Risks of using SHA256 for key derivation

Question

I'm working on a project where I need to derive several child keys from a parent key. I'm not a cryptography expert, so I'd really appreciate a simple explanation to help me understand the best practices and potential risks involved.

Here's the method I'm currently considering; I derive each child key using the SHA-256 hash function as follows:

child_key = SHA256( SHA256( 256_bit_parent_key || label ) || version )

Where:

• parent_key is the original key from which I'm deriving child keys.
• label is a unique UTF-8 string identifier for each child.
• version is the number of times the key has been previously rotated.

My questions are:

1. Compromise Concerns: Are there any concerns that if one or more child keys are compromised, it could lead to the compromise of other child keys or even the parent key using this method?

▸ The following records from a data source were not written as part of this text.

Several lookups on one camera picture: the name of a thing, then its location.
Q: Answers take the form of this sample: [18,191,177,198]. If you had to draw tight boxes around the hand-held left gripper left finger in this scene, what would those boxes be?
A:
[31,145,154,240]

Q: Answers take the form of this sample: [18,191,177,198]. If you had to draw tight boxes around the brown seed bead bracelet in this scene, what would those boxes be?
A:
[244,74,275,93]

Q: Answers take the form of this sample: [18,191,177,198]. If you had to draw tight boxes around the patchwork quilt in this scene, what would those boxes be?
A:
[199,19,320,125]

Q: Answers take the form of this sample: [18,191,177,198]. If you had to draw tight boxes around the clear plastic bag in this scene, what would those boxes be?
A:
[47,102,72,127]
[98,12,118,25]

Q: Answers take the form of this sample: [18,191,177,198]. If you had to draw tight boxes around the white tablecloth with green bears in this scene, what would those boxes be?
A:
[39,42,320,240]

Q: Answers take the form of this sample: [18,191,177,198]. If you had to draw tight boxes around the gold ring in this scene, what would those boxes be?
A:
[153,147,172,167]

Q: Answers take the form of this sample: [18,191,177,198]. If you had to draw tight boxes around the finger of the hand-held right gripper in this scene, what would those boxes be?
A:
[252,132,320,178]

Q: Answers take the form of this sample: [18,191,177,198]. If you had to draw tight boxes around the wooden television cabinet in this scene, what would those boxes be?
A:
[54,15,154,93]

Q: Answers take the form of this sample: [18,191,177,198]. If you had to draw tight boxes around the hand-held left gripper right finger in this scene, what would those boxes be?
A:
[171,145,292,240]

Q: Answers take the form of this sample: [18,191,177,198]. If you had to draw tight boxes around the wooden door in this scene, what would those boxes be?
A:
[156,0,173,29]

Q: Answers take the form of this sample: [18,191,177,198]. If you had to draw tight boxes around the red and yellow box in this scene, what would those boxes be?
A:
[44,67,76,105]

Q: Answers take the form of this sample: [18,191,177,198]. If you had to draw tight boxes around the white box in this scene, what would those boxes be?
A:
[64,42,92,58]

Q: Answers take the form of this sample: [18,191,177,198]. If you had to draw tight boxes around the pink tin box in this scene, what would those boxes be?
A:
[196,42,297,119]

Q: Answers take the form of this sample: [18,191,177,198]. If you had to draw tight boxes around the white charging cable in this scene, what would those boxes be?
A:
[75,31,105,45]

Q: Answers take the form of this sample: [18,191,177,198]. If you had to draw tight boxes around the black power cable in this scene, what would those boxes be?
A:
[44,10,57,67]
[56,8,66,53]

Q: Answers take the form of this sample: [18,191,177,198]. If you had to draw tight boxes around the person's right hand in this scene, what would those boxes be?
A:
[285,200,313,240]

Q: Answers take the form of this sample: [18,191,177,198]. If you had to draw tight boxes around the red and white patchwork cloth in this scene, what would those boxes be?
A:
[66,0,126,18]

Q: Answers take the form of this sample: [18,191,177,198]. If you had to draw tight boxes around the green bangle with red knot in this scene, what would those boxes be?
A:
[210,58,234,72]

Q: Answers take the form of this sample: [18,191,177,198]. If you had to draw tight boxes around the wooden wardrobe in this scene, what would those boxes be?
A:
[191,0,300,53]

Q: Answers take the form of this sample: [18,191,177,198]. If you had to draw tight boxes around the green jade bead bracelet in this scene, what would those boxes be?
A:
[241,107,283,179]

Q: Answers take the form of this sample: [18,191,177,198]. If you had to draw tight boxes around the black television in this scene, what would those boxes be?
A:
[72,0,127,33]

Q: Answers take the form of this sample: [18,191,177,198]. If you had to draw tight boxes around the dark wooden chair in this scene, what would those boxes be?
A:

2. NIST Recommendation: I read in NIST Special Publication 800-108 that in a key derivation hierarchy, child keys should be used either for deriving other child keys or for other purposes (but not both). Is this recommendation due to specific security concerns?

3. SHA-256 vs. HKDF (HMAC-SHA256): I understand that the "proper" solution is probably to use an HKDF (HMAC-based Key Derivation Function). Is this primarily because it's a standard, or are there specific security issues with using SHA-256 directly for key derivation? As far as I know, SHA-256 doesn't leak additional information from related hashes. Are there any known risks in using SHA-256 in this way?

4. Differences Between HMAC-SHA256 and SHA-256: In my specific context, what properties distinguish HMAC-SHA256 from plain SHA-256 that are relevant to key derivation? I understand that HMAC includes an XOR of the key material, and the algorithm is: HMAC(K, m) = H( (K' ⊕ opad) || H( (K' ⊕ ipad) || m ) )

5. Mixing Key and Non-Critical Data: I've read that it's bad practice to mix "key data that is to be protected and other non-critical data (which is often known by the attacker)." (How is HKDF-Expand better than a simple hash?) What are the details of this "badness"? How would it impact the security of the derived keys?

Tldr; I would love to know the specific advantages of using HMAC-SHA256/HKDF over SHA-256 for key derivation as I have outlined, and any risks associated with the way I'm currently doing it.

Thank you!

Note: I apologize if any of my terminology or understanding is incorrect; I'm still learning about cryptography concepts.

Answer 1

1. For the question's construction, the length-extension property of SHA-256 allows to turn any given child_key for a known version into another child_key for the same (unknown) 256_bit_parent_key and label, and certain other version (strange-looking, longer than the original version by at least 8 bytes, and at least 32 bytes). This is hardly a practical attack. I know no other undesirable property, but see 4 below.

2. Yes NIST's recommendation that in a key derivation hierarchy, child keys should not be used both for deriving other child keys and other purposes is made for good security reasons. One rational fear is that a derived key intended for the other purpose could be abused into generating values that would be identical to sub-derived child keys, due to the similarity of the crypto primitives used by the unspecified other purpose and the primitives used in the secondary KDF.

3. HMAC-SHA-256 could be used as a KDF in the application (assuming label is fixed-size) per

   child_key = HMAC-SHA-256( key = 256_bit_parent_key, data = label || version )
   

4. The advantage of doing as in 3 is that we don't have to worry about length extension attack, and we have a strong security argument that uses weak hypothesis on the compression function of SHA-256; see Mihir Bellare's New Proofs for NMAC and HMAC: Security Without Collision-Resistance, originally in proceedings of Crypto 2006.

5. I know no concrete attack beside length-extension, but even when it does not apply (e.g. constant-size version) I still recommend HMAC, because of the security argument.